Starmer’s Labour convinces few, but a meeting last week shows the party left are still in denial, says Nick Clark
The Labour Party responded to the Tories’ crisis with a carefully stage managed round of canvassing events on Saturday.
Members of Keir Starmer’s shadow cabinet went door to door with activists, with leaflets on Labour’s “fully costed and fully funded” plans to remove VAT tax from energy bills.
It came as energy companies prepare to hit millions of people across Britain with huge price rises (see page 3). But Labour responded with just half a million leaflets for just nine seats where it hopes to do well in a general election that could still be two years away.
Labour’s “action Saturday” was supposed to show how it is challenging the Tories. But all it did was illustrate how far short Labour’s response to the Tories’ crisis falls.
Speaking to a rally of left wing Labour activists on Saturday, FBU union leader Matt Wrack criticised Labour’s weakness.
“The party that most working people vote for that our unions built is not responding as it should be in parliament.” He contrasted it with the Labour leadership’s “war against its own members.”
Wrack was one of several speakers at an online rally organised by the Labour left organisation Arise Festival.

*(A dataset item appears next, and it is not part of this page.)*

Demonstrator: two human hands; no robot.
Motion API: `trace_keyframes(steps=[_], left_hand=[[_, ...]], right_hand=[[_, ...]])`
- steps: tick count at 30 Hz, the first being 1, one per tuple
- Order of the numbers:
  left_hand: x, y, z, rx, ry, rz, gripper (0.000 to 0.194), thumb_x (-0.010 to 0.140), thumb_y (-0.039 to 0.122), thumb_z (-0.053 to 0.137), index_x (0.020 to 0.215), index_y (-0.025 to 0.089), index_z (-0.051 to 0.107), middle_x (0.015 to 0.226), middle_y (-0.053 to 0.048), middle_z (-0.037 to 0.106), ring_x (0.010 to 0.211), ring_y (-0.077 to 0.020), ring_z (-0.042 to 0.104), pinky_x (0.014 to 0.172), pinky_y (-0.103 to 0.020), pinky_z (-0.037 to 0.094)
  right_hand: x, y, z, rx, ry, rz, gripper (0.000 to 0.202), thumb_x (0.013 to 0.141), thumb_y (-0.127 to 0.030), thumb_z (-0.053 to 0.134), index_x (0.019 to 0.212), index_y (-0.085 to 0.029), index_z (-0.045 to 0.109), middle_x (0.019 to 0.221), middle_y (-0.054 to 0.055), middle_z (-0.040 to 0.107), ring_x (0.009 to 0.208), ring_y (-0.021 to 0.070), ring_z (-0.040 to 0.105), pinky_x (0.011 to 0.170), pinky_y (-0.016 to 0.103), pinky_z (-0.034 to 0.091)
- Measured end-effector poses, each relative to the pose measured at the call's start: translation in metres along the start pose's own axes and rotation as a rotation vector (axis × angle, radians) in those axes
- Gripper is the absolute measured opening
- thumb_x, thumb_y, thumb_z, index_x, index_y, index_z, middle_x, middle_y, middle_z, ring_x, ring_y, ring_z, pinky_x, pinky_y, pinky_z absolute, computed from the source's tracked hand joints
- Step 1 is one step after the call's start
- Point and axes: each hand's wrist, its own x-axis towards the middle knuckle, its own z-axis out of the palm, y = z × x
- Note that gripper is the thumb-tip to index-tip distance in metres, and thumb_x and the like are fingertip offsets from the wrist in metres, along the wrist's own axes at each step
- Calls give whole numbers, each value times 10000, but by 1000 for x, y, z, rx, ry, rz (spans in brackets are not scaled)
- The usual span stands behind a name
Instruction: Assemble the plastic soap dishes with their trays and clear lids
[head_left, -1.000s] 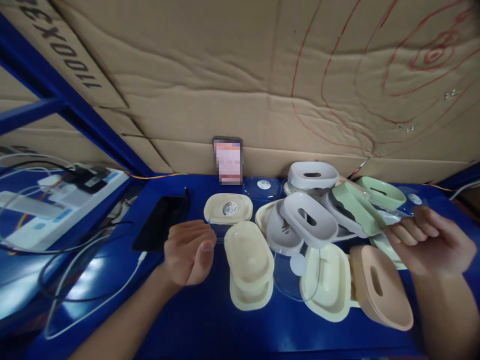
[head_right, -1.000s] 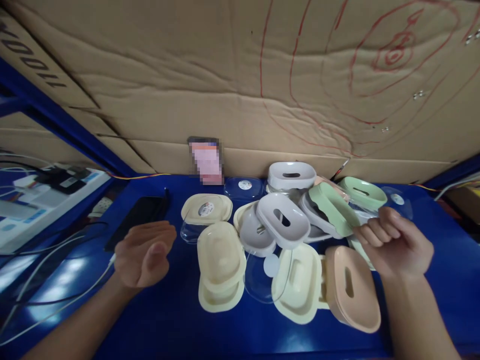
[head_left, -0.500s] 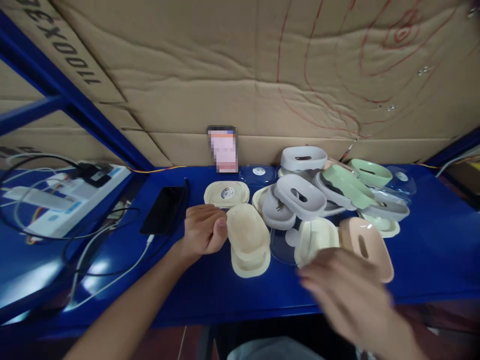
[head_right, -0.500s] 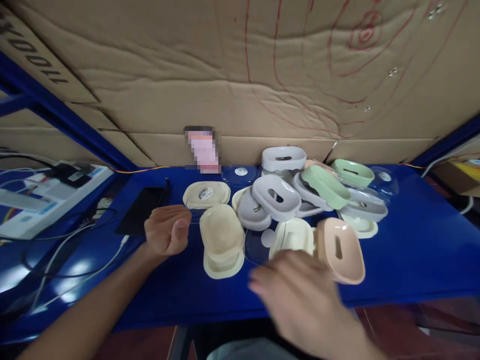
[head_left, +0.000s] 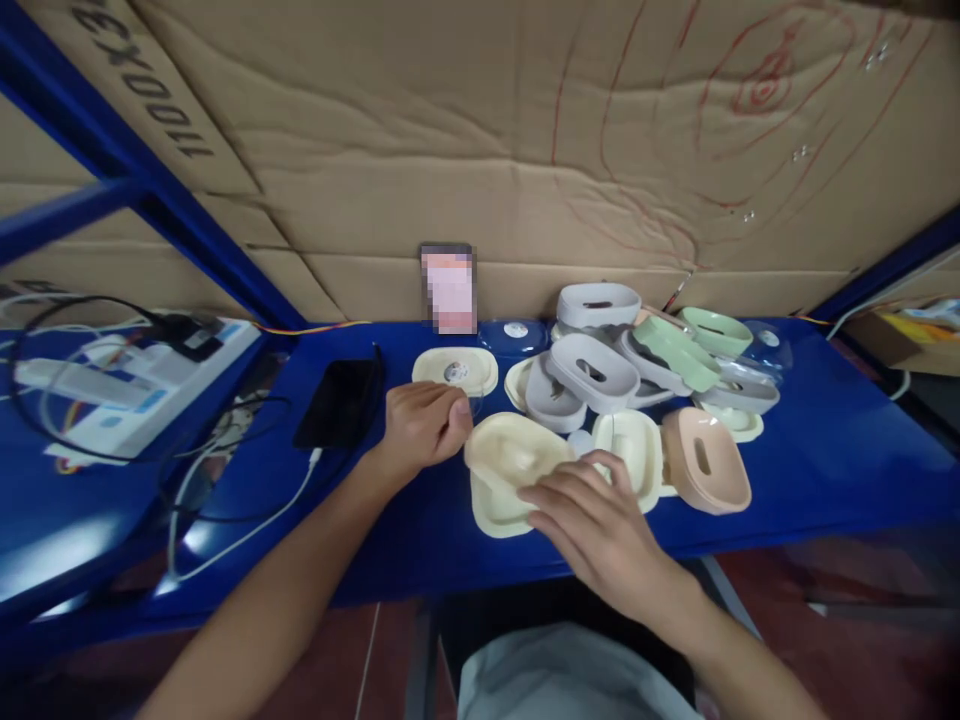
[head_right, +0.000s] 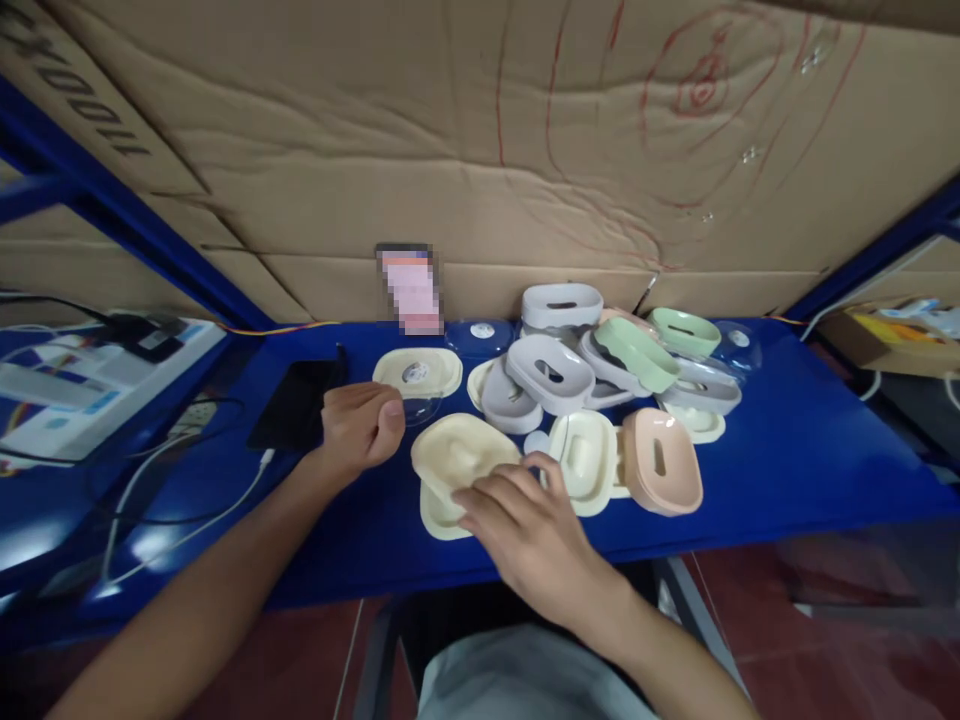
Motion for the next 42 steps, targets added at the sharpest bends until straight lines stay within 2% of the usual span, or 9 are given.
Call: trace_keyframes(steps=[5,8,12,16,21,25,30,34,42], left_hand=[[0,49,1,-79,-145,165,214,1001,365,591,848,219,624,761,-6,688,625,-145,635,604,-279,464],[-12,96,5,-244,-391,290,352,955,535,674,1105,218,706,1087,-75,762,962,-235,750,819,-345,595],[-48,136,8,-100,-564,315,447,981,496,741,1392,346,650,1458,-54,677,1414,-299,599,1283,-566,378],[-84,132,-4,48,-557,-45,523,1012,392,719,1505,292,577,1624,-187,529,1541,-387,493,1250,-621,409],[-102,114,-28,153,-625,-228,526,1071,311,605,1578,224,494,1587,-206,579,1475,-386,576,1304,-692,290],[-106,124,-38,188,-505,-381,570,1054,159,558,1605,239,438,1637,-215,508,1573,-410,453,1280,-742,303],[-103,156,-27,40,-513,-266,602,1035,208,641,1603,272,452,1669,-199,472,1583,-380,448,1227,-626,479],[-103,168,-15,69,-584,-139,532,1049,254,648,1566,275,524,1573,-133,621,1523,-339,541,1240,-568,487],[-101,179,-2,90,-517,-179,463,1056,239,639,1515,262,583,1512,-124,673,1478,-319,593,1252,-554,472]], right_hand=[[-84,1,-38,177,-97,94,284,1068,-150,575,1283,-280,708,1092,21,793,1080,207,704,1063,434,498],[-123,6,-42,249,-109,145,300,1065,-105,537,1272,-247,701,1124,48,767,1118,210,694,1042,431,542],[-135,15,-47,243,-115,213,417,1035,-62,549,1380,-267,662,1202,58,752,1169,222,681,1026,444,566],[-128,22,-45,284,-53,241,469,993,-64,589,1407,-277,647,1168,55,755,1122,237,687,986,468,581],[-105,27,-22,268,-34,118,362,1022,-85,555,1299,-260,709,1091,53,748,1079,220,674,947,420,572],[-82,24,-6,176,-141,45,237,1088,-199,560,1240,-231,739,1096,61,763,1088,210,666,965,392,550],[-82,26,-9,153,-91,-33,269,1099,-280,596,1339,-224,703,1378,77,744,1314,211,638,1107,410,508],[-101,45,-26,-20,-64,145,435,1085,-353,627,1511,-272,602,1578,106,624,1488,290,541,1198,550,448],[-95,77,-33,10,-98,212,298,1102,-227,571,1372,-216,696,1556,110,638,1518,272,531,1248,531,480]])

Union leaders and left wing Labour MPs pointed to examples of localised disputes, and campaigns against the police and nationality bills, as examples of resistance to the Tories.
They called on activists to build community campaigns and solidarity with strikes.
Sarah Wooley, general secretary of the Bfawu food workers’ union, said, “We need to organise our workplaces, our industries as a whole and our communities. Let’s push back together in solidarity to make things better for our class.”
PCS union general secretary Mark Serwotka said, “On a broad basis we have to support each other in struggle.” While Wrack said, “We need to respond to a class organised as never before.”
Meanwhile, left wing Labour MPs John McDonnell and Richard Burgon hailed protest movements over climate change, racism and women’s oppression. And they pointed to recent strikes by workers mostly in the Unite union.
McDonnell said, “With the loss of the election in 2019 and the election of a new Labour leadership many people have lost confidence in a political route towards improving their lives.
“So instead what we’re seeing is trade unions creatively and effectively recruiting and mobilising for action.”
He’s right to cheer examples of workers fighting back—and to say they should inspire more. But they don’t yet match up to the scale of the Tories’ crisis.
Union leaders and Labour MPs can do more than call on their supporters to build local strikes and campaigns. They could also—at the very least—call for demonstrations and coordinate national campaigns linking anger at Johnson’s lies to the cost of living crisis.
None of the speakers at the rally suggested anything they could do themselves. But if they want an alternative to the weakness of Starmer’s Labour, that’s what we need to demand.